La vicenda riguarda il licenziamento di un dipendente che ha trasferito su una pen drive di sua proprietà (poi smarrita e ritrovata casualmente nei locali aziendali) un numero rilevantissimo di dati appartenenti all’azienda. Il dipendente ha contestato il licenziamento sostenendo di essersi limitato a copiare i dati, senza diffonderli in alcun modo e che i file non erano protetti da password e non erano coperti da particolari vincoli di riservatezza.

La Suprema Corte ha rigettato queste argomentazioni, ritenendo che il fatto sia riconducibile all’ipotesi, sanzionata dall’art. 52 del CCNL Chimici con il licenziamento, della grave infrazione alla disciplina o alla diligenza del lavoro, posto che detto articolo vi contempla condotte come il furto e il trafugamento di schede, disegni, materiali e affini. Coerentemente la Corte ha escluso che la semplice copiatura di file aziendali rientri nell’ipotesi meno grave di utilizzo improprio di strumenti di lavoro, per la quale il CCNL prevede altre sanzioni ma non il licenziamento.

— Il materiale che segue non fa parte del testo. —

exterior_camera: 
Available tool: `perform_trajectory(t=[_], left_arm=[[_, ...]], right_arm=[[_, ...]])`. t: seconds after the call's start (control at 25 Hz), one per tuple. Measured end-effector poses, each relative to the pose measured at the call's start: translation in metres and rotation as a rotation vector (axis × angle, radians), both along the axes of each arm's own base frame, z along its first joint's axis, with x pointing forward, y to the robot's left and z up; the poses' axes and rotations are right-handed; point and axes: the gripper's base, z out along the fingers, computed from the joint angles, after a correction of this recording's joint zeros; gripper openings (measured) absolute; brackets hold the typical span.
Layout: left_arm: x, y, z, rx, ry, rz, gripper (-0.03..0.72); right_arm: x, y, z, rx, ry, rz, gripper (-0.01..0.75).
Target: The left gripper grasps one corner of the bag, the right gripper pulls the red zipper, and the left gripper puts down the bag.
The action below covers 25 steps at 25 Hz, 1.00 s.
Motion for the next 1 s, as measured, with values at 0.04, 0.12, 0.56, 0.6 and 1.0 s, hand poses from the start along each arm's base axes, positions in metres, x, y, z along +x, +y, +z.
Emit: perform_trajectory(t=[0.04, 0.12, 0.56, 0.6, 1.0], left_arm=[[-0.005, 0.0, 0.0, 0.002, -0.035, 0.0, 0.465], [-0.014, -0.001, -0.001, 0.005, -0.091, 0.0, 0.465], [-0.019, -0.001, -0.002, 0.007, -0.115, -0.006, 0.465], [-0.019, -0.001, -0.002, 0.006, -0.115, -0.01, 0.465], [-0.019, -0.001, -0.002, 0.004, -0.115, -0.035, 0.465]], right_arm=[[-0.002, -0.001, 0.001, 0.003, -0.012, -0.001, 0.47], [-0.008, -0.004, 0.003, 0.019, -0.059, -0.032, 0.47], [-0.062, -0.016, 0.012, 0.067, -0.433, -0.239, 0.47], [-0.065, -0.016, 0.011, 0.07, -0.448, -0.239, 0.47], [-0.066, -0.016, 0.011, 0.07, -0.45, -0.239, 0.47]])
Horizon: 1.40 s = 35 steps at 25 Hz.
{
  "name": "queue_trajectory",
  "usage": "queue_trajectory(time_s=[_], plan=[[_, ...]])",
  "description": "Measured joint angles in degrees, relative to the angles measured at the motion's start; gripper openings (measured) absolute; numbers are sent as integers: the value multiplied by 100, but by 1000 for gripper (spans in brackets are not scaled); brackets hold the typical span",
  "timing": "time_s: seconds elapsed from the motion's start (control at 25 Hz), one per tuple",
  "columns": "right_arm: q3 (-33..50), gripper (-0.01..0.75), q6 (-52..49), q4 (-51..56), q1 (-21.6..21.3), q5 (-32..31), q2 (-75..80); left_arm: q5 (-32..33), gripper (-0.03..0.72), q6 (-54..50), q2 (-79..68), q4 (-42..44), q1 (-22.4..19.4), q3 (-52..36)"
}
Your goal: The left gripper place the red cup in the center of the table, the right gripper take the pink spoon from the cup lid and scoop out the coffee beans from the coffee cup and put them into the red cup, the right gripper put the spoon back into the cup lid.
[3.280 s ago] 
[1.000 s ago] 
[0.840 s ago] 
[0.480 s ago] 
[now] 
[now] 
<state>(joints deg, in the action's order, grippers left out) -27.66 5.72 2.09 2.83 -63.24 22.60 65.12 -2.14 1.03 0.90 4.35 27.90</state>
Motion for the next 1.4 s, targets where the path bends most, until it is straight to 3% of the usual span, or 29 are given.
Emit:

In tale comportamento i giudici hanno ravvisato una condotta consapevole finalizzata a sottrarre dati e informazioni aziendali, a prescindere dall’effettivo utilizzo per fini propri o di divulgazione. In tale ottica appare irrilevante la circostanza che i dati non avessero alcuna protezione informatica. Sostiene infatti la Corte che il fatto che l’accesso ai dati sia libero non autorizza in alcun modo un dipendente ad appropriarsene per finalità proprie né consente di farli uscire dalla sfera di controllo del datore di lavoro.